Analysing satellite data for climate monitoring
The Space and Atmospheric Physics Group routinely receives processes and stores large amounts of satellite data in order to address a number of important research topics aimed at better understanding the Earth's climate system. An area of particular current interest concerns the detection and quantification of aerosol and its impact on the Earth's radiation budget, or the amount of energy entering and leaving the Earth's atmosphere. Researchers within the group make use of observations from the Geostationary Earth Radiation Budget (GERB) instrument, a project for which Imperial College is the scientific lead, and the Spinning Enhanced Visible and InfraRed Imager (SEVIRI) both in geostationary orbit on the Meteosat Second Generation series of satellites situated over the equator and Greenwich Meridian. The geostationary orbit means that the instruments can effectively be used to track specific events that occur within their field of view with very high time resolution. The figure above shows an example of the type of information contained within the SEVIRI observations. Here, observations from three different SEVIRI thermal infrared channels have been combined and colour-coded in such a way as to emphasize aerosol events. Thus, volcanic emissions that originated from the Puyehue eruption in Chile on 4th June 2011 and have spread around the southern hemisphere show up as yellow, while a dust storm developing in Sudan on the border with the Red Sea is deep magenta. The imagery also permits the identification of deep cloud systems (red) and can be used to highlight the temporal evolution of land surface temperature (contrast the colder, pinker colours over the Sahara at night in the left-hand image with the bluer colour seen during the day, indicative of higher temperatures, in the right-hand image).

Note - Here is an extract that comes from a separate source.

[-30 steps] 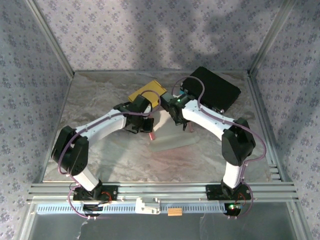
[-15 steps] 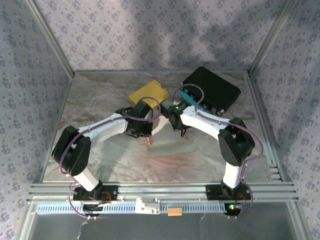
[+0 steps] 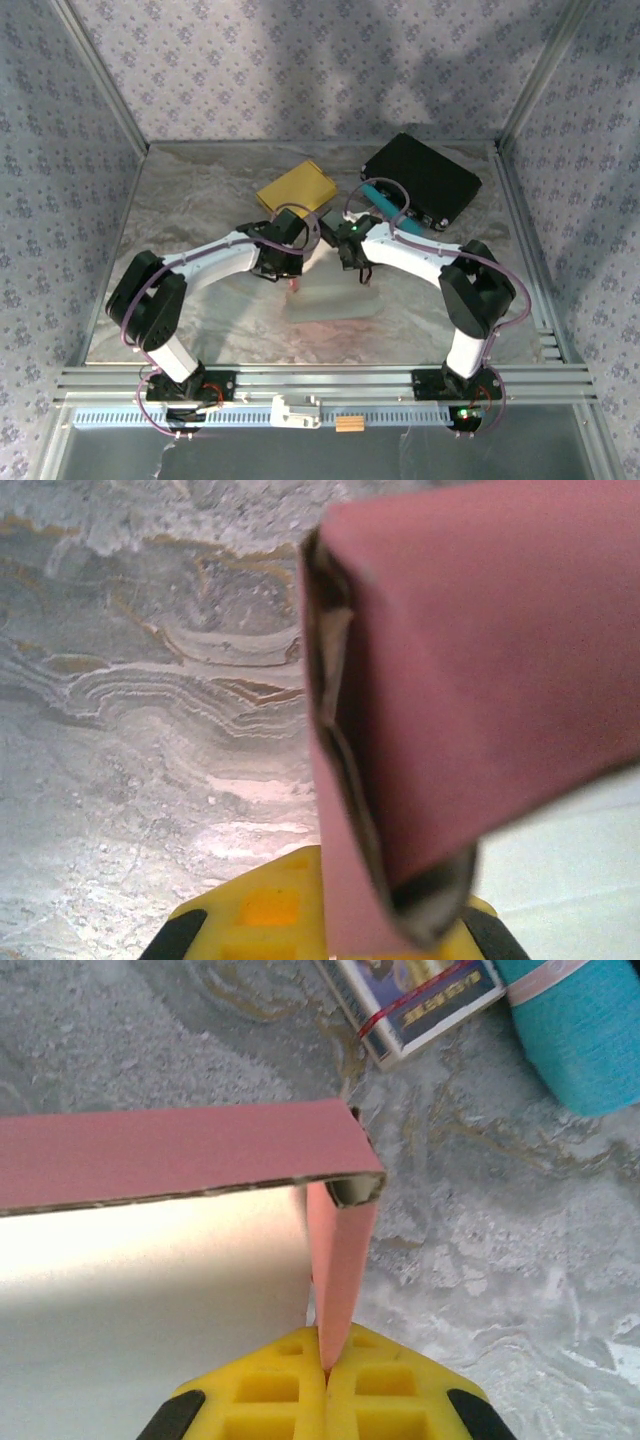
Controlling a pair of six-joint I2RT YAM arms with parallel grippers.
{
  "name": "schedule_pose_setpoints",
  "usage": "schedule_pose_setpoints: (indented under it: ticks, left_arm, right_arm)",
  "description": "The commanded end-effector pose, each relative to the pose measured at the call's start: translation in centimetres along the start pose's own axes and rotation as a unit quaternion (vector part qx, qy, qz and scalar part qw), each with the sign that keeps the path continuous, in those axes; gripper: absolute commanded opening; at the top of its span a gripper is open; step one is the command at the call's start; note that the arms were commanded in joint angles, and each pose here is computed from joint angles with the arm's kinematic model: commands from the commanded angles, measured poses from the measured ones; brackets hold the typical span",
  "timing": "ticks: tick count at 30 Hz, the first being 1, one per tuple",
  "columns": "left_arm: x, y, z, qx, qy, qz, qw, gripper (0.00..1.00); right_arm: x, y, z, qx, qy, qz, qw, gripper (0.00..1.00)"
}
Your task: Fold the paper box
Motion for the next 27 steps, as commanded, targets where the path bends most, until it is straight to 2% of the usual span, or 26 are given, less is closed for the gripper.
schedule_pose_setpoints:
  ticks: [1,4,6,15,19,22,24,27]
  left_arm:
    - [2.2,-0.6,1.6,-0.005,0.083,-0.019,0.996,0.08]
    - [2.5,-0.8,2.5,0.003,0.122,-0.019,0.992,0.06]
    - [2.8,-1.0,2.8,0.011,0.142,-0.02,0.99,0.0]
    - [3.6,-0.8,2.0,0.013,0.234,-0.009,0.972,0.0]
    - [2.3,-0.5,1.6,-0.005,0.205,-0.007,0.979,0.0]
    - [1.0,0.1,1.3,-0.016,0.169,0.001,0.986,0.16]
    - [0.5,0.4,1.2,-0.019,0.152,0.005,0.988,0.23]
    - [0.1,0.7,1.1,-0.025,0.12,0.002,0.992,0.26]
  right_arm:
    - [-0.1,-0.8,-0.3,0.0,-0.018,0.011,1.0,0.0]
    - [0.2,-1.1,0.2,0.008,-0.019,0.013,1.0,0.0]
    - [0.3,-1.0,0.3,0.008,-0.014,0.015,1.0,0.0]
    - [0.1,-0.1,0.0,-0.012,-0.001,0.017,1.0,0.0]
    - [0.4,0.2,-0.3,-0.023,0.011,0.013,1.0,0.0]
    - [0.6,0.1,-0.2,-0.024,0.016,0.01,1.0,0.0]
    - [0.6,0.0,-0.2,-0.023,0.017,0.009,1.0,0.0]
    - [0.6,0.0,-0.1,-0.022,0.02,0.008,1.0,0.0]
Point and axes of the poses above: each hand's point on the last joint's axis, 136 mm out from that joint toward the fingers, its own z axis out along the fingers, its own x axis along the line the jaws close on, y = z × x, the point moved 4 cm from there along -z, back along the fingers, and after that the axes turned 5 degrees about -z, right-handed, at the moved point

Imagery from SEVIRI on Meteosat-8 at midnight (left) and 12 pm (right) on 8th June 2011 viewing Europe, Africa, Arabia and the Atlantic. Deep red colours indicate cloud systems, the area of deep magenta over Sudan is a developing Saharan dust storm, while the yellow streaks are volcanic ash transported over the South Atlantic from the eruption of the Puyehue volcano in Chile (Source: Raw data from EUMETSAT, Dr Helen Brindley’s own imagery).
Data such as these have been used in near-real time to provide support for several scientific field campaigns in Africa as well as providing the first observationally based quantification of the degree to which aerosol can act to both heat and cool the Earth-atmosphere system locally, dependent on time of day. The challenge now is to extend these findings to cover a larger area over a longer time period, requiring the provision of dedicated data storage, suitable back-up facilities and processing capability.